Biliary atresia (BA) is a poorly understood rare disease that causes jaundice and liver failure at birth due to underdeveloped bile ducts. Associated defects include poor development of the portal vein and involvement of non-hepatic organs. After initial surgical drainage in all patients, the majority need liver transplantation because of progressive cirrhosis. In addition to the risks of lifelong immunosuppression after liver transplantation, the post-transplant biliary atresia patient can experience surgical complications like portal vein thrombosis along with the consequences of extrahepatic involvement often found in affected patients.

To determine the genetic basis of this disease, a genome-wide association study of 811 BA cases, all of whom received liver transplantation, and 4654 controls was performed with a 2.5 million SNP array. The study found that BA associates with polygenic risk conferred by over 6000 common variants, minor allele frequencies >1%, in 102 ciliogenesis and planar polarity effector genes (CPLANE).

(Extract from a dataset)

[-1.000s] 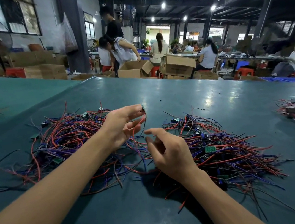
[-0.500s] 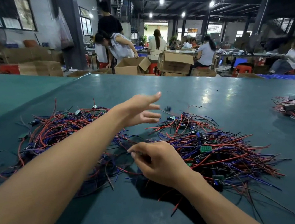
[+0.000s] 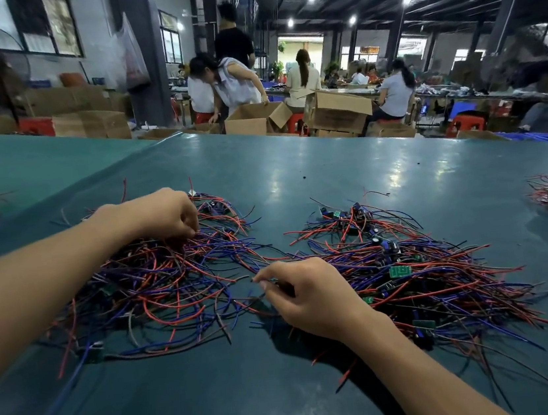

Whole genome sequencing of 100 of 811 cases revealed that most cases harbored rare variants, allele frequencies <1%, which were also more likely to be present in CPLANE genes. Whole transcriptome sequencing of diseased liver from 64 of 811 subjects and its integrative analysis with disease associated SNPs revealed dysregulated vascular and epithelial tube development. In perturbation studies, the top-ranked BA-associated loci showed expression of the corresponding proteins in fetal and biliary atresia liver, but not in normal liver or liver from disease controls.

Whole genome genotyping, gene expression and whole genome sequencing data is being made available.